Tom withered him with derision! Huck, being uncommitted as yet, joined
in with Tom, and the waverer quickly "explained," and was glad to get
out of the scrape with as little taint of chicken-hearted home-sickness
clinging to his garments as he could. Mutiny was effectually laid to
rest for the moment.
|
As the night deepened, Huck began to nod, and presently to snore.

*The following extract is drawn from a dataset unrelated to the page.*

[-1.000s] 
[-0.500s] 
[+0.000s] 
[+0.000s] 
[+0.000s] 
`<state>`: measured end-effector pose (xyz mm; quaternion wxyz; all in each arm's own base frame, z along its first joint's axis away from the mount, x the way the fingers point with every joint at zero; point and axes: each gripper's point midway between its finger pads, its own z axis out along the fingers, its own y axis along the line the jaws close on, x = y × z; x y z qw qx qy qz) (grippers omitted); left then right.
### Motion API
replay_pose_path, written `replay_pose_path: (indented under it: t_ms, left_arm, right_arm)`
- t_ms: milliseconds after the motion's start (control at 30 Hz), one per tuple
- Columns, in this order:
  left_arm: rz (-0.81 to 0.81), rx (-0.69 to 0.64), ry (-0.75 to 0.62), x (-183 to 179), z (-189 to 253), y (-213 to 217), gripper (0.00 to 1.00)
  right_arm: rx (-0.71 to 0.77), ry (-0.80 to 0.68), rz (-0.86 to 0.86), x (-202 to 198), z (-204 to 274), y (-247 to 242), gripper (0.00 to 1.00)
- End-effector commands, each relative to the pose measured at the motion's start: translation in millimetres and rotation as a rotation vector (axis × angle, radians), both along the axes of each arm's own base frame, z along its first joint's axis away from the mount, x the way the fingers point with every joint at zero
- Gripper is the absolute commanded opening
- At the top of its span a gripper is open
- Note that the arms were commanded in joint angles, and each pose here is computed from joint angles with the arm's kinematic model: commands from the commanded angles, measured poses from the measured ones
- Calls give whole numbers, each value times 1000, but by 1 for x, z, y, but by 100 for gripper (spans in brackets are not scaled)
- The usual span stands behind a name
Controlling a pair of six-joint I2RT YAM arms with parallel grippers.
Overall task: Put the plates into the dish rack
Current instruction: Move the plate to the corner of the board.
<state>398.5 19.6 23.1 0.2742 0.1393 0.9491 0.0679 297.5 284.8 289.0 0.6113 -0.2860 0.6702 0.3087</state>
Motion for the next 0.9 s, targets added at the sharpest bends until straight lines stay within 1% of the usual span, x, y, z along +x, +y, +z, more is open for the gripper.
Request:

Joe followed next. Tom lay upon his elbow motionless, for some time,
watching the two intently. At last he got up cautiously, on his knees,
and went searching among the grass and the flickering reflections flung
by the campfire. He picked up and inspected several large semi-cylinders
of the thin white bark of a sycamore, and finally chose two which seemed
to suit him. Then he knelt by the fire and painfully wrote something
upon each of these with his "red keel"; one he rolled up and put in his
jacket pocket, and the other he put in Joe's hat and removed it to a
little distance from the owner. And he also put into the hat certain
schoolboy treasures of almost inestimable value--among them a lump of
chalk, an India-rubber ball, three fishhooks, and one of that kind
of marbles known as a "sure 'nough crystal." Then he tiptoed his way
cautiously among the trees till he felt that he was out of hearing, and
straightway broke into a keen run in the direction of the sandbar.